Global Energy Power Shift: Renewables Take the Throne, but Who’s Being Left in the Dust?
The global energy game has changed, and fossil fuels are losing.
According to two groundbreaking UN-backed reports, the clean energy revolution has crossed a historic threshold. In 2024, over 92% of new electricity capacity worldwide came from renewable sources. Solar, wind, and hydropower aren’t just alternatives, they’re now the dominant force reshaping the planet’s power grid.
The numbers speak volumes. Renewable energy investments topped $2 trillion last year, dwarfing fossil fuel spending by a staggering $800 billion margin. Even more striking, onshore wind and solar power are now up to 53% and 41% cheaper, respectively, than the cheapest fossil fuels.
UN Secretary-General António Guterres didn’t mince words: “The fossil fuel age is flailing and failing.” He hailed the transition as the “dawn of a new energy era,” one defined by clean, abundant, and increasingly affordable electricity.
But amid the euphoria, a warning echoes: this revolution isn’t happening fast enough—and it’s not reaching everyone.

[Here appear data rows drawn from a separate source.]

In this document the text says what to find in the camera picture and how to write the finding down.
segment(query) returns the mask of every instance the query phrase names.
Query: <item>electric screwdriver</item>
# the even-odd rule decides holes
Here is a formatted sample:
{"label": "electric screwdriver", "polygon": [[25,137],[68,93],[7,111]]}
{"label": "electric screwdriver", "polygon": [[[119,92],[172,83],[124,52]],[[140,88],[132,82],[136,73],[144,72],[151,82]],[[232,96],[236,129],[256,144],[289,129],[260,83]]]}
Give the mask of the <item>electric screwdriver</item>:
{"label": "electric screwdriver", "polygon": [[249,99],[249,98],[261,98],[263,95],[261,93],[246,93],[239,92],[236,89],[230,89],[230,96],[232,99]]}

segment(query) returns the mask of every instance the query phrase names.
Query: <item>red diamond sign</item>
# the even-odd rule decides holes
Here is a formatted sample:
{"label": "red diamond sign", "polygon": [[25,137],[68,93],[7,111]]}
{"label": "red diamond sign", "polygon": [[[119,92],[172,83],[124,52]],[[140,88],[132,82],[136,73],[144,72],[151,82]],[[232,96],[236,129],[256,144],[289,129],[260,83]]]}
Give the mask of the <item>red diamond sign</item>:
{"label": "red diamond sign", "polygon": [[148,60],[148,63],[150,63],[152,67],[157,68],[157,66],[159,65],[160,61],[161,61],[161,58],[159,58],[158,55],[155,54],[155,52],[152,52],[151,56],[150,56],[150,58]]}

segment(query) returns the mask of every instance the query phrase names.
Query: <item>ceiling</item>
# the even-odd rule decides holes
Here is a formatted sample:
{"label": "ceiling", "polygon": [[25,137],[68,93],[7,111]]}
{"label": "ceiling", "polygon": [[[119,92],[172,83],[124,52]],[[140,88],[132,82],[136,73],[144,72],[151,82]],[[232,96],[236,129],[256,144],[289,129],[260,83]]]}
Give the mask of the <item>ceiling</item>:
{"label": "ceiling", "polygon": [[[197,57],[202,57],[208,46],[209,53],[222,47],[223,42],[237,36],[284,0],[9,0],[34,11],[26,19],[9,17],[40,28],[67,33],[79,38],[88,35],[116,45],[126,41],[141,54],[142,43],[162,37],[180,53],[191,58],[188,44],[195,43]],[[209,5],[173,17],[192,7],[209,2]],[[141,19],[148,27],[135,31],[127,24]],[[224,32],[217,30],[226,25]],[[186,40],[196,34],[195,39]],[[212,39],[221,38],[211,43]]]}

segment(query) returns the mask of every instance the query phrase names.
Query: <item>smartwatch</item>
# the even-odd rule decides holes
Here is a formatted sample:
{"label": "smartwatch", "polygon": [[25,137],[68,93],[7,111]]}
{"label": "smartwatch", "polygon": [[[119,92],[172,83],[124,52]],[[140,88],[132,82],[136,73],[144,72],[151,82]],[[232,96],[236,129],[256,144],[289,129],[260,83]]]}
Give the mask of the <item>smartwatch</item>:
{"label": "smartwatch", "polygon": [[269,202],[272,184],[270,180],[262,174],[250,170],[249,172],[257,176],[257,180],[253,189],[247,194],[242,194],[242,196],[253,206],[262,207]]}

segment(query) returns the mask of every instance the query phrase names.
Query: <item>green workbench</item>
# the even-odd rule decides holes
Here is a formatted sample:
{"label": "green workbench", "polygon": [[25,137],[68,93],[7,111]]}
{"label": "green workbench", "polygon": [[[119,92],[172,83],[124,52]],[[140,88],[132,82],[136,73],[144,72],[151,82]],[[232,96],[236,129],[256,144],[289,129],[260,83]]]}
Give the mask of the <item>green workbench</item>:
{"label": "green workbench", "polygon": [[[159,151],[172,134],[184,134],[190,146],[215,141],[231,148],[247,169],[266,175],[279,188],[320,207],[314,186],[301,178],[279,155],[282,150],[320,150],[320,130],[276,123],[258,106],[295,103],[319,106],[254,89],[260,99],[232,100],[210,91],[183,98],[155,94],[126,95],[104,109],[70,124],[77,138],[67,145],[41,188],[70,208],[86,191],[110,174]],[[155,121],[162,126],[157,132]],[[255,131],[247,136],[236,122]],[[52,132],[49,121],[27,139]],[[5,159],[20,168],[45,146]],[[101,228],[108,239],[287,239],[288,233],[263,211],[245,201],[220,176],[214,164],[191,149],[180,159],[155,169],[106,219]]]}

While nations like China, India, and Brazil are spearheading the transition China alone has embedded green energy into a tenth of its economy Africa remains nearly invisible in this success story. Despite its vast untapped solar potential and urgent electrification needs, the continent accounted for less than 2% of new green energy installations last year.
“The Global South must be empowered to generate its own electricity without being shackled by debt,” warned Bahamian climate expert Adelle Thomas. Her plea highlights the injustice of a green future built without equal access.
Ironically, fossil fuels still receive nearly nine times more government subsidies than renewables—$620 billion compared to just $70 billion. Guterres condemned this disparity as economic sabotage. “Countries clinging to fossil fuels aren’t protecting their economies—they’re driving up costs and locking themselves into stranded assets.”
Even as clean tech soars, fossil fuel production remains on the rise, driven by soaring energy demands in developing nations, energy-hungry AI data centers, and the global need for cooling in an increasingly hotter world.
Those same AI data centers, Guterres warned, could consume as much energy by 2030 as all of Japan does today. He’s now calling on Big Tech to power every data center with renewables by the end of the decade.
“The future is being built in the cloud,” he declared. “It must be powered by the sun, the wind and the promise of a better world.”
But if that promise is to mean anything, it must be inclusive. The renewable era can’t afford to be a luxury for the few must be a right for all.